INDONESIA bersama Malaysia dan Kolombia pada 8 sampai 9 April 2019 melakukan joint mission ke Brussel, Belgia sebagai upaya diplomasi kepada Uni Eropa (UE). Diplomasi ini dilakukan untuk menjaga kelangsungan industri dan perlindungan kepada para petani kelapa sawit atas diskriminasi terhadap komoditas kelapa sawit.
Siaran Pers Kemenko Perekonomian, (12/4/2019) menyebutkan, kebijakan diskriminatif yang dilakukan oleh Komisi Eropa melalui penerbitan Delegated Regulation merupakan turunan dari Renewable Energy Directive II (RED II) yang menempatkan kelapa sawit sebagai komoditas berisiko tinggi terhadap perusakan hutan (deforestasi)/indirect land-use change (ILUC) (Delegated Regulation/DR Article 3 and Annex).

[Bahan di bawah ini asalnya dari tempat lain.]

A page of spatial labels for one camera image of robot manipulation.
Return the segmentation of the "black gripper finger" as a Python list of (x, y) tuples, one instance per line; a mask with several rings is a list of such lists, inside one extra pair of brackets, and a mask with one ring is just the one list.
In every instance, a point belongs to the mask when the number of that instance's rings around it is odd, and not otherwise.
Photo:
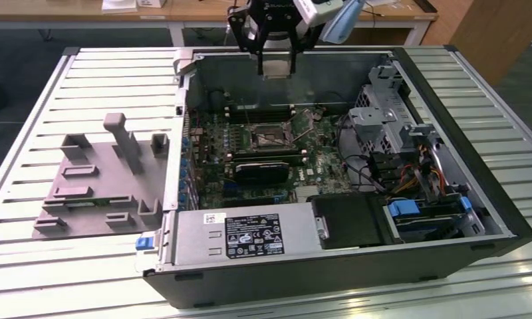
[(289, 73), (295, 74), (296, 72), (296, 58), (297, 54), (303, 53), (304, 51), (309, 51), (315, 46), (319, 40), (319, 36), (321, 34), (321, 25), (308, 28), (303, 38), (297, 37), (297, 31), (293, 29), (288, 32), (289, 35), (289, 43), (291, 43), (291, 50), (289, 50)]
[[(255, 22), (255, 37), (249, 39), (244, 34), (245, 22), (251, 18)], [(264, 45), (269, 34), (269, 14), (261, 6), (231, 6), (227, 9), (227, 21), (237, 46), (244, 53), (256, 55), (257, 74), (264, 74)]]

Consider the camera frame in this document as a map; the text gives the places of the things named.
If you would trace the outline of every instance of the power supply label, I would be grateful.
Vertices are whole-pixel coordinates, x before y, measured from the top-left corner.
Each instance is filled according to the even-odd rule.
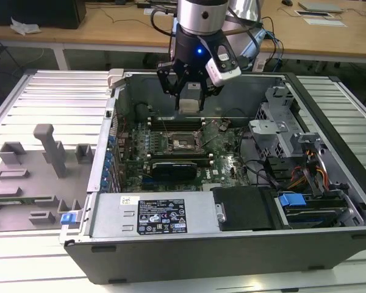
[[[140,200],[139,235],[187,233],[184,200]]]

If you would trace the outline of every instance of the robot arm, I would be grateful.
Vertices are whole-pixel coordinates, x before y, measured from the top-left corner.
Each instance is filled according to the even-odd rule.
[[[157,67],[163,92],[176,98],[176,110],[186,82],[201,85],[199,110],[203,110],[208,96],[219,94],[225,83],[241,75],[221,30],[227,11],[228,0],[179,0],[174,56]],[[168,78],[171,70],[176,73],[174,82]]]

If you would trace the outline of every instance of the computer case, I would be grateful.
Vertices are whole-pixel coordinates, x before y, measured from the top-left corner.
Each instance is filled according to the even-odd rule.
[[[40,27],[77,29],[85,14],[84,0],[0,0],[0,26],[10,25],[12,17]]]

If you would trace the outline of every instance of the blue tab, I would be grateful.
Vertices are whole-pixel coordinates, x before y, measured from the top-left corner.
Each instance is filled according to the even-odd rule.
[[[76,213],[68,212],[61,216],[61,225],[70,225],[76,223]]]
[[[305,206],[306,201],[302,194],[283,194],[279,198],[282,206]]]

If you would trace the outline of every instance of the gray plastic block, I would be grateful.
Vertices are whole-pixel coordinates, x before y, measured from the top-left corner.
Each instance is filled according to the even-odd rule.
[[[30,173],[27,169],[11,169],[0,171],[0,180],[2,179],[21,179],[27,178]]]
[[[74,153],[76,154],[77,162],[79,164],[92,164],[93,153],[91,145],[78,144]]]
[[[65,200],[60,200],[59,207],[57,208],[58,214],[64,214],[69,211],[68,206],[65,203]]]
[[[78,211],[81,209],[81,206],[79,204],[79,201],[77,199],[74,199],[72,204],[72,211]]]
[[[42,150],[27,151],[26,154],[18,155],[18,159],[20,168],[26,169],[29,176],[0,179],[0,188],[18,186],[22,192],[19,197],[0,197],[0,231],[60,229],[60,215],[57,213],[59,201],[65,200],[69,209],[74,200],[79,202],[80,207],[84,206],[92,164],[79,164],[74,150],[66,150],[66,177],[57,178],[52,165],[45,162]],[[0,163],[0,172],[20,168]],[[29,221],[30,212],[38,210],[50,211],[56,217],[56,222],[33,225]]]
[[[57,177],[64,178],[66,175],[64,158],[57,148],[56,141],[53,139],[53,131],[52,124],[37,124],[34,129],[34,137],[41,141]]]
[[[19,154],[25,154],[20,142],[5,142],[0,149],[0,157],[5,165],[20,165]]]
[[[56,221],[56,218],[50,211],[34,211],[30,212],[29,221],[33,225],[53,224]]]
[[[19,197],[21,193],[20,187],[0,187],[0,197]]]
[[[55,195],[51,196],[48,200],[35,200],[34,202],[40,208],[59,205],[59,199]]]
[[[62,156],[63,161],[65,162],[66,152],[65,152],[65,149],[63,148],[62,142],[56,142],[56,145],[57,145],[57,149],[59,151],[59,154]],[[42,152],[42,155],[45,158],[46,163],[51,164],[50,157],[46,154],[45,151]]]

"Metodologi dan hipotesa yang digunakan UE tentang risiko dan pengaruh buruk kelapa sawit terhadap perusakan hutan tersebut ditetapkan secara sepihak, bertentangan dengan fakta yang ada, dan tanpa dilakukan impact analysis," ujar Menteri Koordinator Bidang Perekonomian, Darmin Nasution di Jakarta, Jumat (12/4/2019).
Adapun beberapa keberatan dan concern Indonesia pada delegated regulation tersebut adalah sebagai berikut:
Faktanya kelapa sawit memiliki produktivitas yang jauh lebih tinggi (8-10 kali) dan penggunaan lahan yang jauh lebih kecil dibandingkan minyak nabati lainnya;
Dengan pertumbuhan permintaan vegetable oils yang terus bertumbuh, maka apabila phase-out terhadap kelapa sawit dilakukan, maka justru akan menyebabkan pembukaan lahan baru yang masif untuk produk vegetable oils lainnya;
Penggunaan basis awal tahun 2008 sebagai metodologi penghitungan dari ILUC dilakukan tanpa alasan yang kuat.